### Directions
Please print the full listing exactly.

### Dataset section

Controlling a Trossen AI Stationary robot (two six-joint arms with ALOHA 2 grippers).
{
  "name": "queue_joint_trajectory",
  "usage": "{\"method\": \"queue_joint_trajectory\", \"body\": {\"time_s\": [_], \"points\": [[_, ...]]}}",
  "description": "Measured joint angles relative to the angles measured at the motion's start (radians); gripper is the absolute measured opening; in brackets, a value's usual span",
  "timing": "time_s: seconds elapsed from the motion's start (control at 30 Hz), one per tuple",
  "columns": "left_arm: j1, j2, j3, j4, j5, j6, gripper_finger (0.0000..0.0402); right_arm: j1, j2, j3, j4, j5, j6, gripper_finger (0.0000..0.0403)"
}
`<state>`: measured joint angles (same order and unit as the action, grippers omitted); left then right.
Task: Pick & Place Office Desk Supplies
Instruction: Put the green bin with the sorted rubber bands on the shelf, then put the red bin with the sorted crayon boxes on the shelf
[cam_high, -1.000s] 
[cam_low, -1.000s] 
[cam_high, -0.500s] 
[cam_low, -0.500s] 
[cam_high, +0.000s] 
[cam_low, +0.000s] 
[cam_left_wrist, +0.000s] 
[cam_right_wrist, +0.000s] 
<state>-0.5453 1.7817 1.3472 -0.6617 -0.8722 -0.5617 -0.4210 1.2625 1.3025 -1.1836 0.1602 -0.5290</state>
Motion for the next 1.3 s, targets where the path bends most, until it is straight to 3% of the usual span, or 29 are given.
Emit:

### Answer to this problem
Controlling a Trossen AI Stationary robot (two six-joint arms with ALOHA 2 grippers).
{
  "name": "queue_joint_trajectory",
  "usage": "{\"method\": \"queue_joint_trajectory\", \"body\": {\"time_s\": [_], \"points\": [[_, ...]]}}",
  "description": "Measured joint angles relative to the angles measured at the motion's start (radians); gripper is the absolute measured opening; in brackets, a value's usual span",
  "timing": "time_s: seconds elapsed from the motion's start (control at 30 Hz), one per tuple",
  "columns": "left_arm: j1, j2, j3, j4, j5, j6, gripper_finger (0.0000..0.0402); right_arm: j1, j2, j3, j4, j5, j6, gripper_finger (0.0000..0.0403)"
}
`<state>`: measured joint angles (same order and unit as the action, grippers omitted); left then right.
Task: Pick & Place Office Desk Supplies
Instruction: Put the green bin with the sorted rubber bands on the shelf, then put the red bin with the sorted crayon boxes on the shelf
[cam_high, -1.000s] 
[cam_low, -1.000s] 
[cam_high, -0.500s] 
[cam_low, -0.500s] 
[cam_high, +0.000s] 
[cam_low, +0.000s] 
[cam_left_wrist, +0.000s] 
[cam_right_wrist, +0.000s] 
<state>-0.5453 1.7817 1.3472 -0.6617 -0.8722 -0.5617 -0.4210 1.2625 1.3025 -1.1836 0.1602 -0.5290</state>
Motion for the next 1.3 s, targets where the path bends most, until it is straight to 3% of the usual span, or 29 are given.
Emit:

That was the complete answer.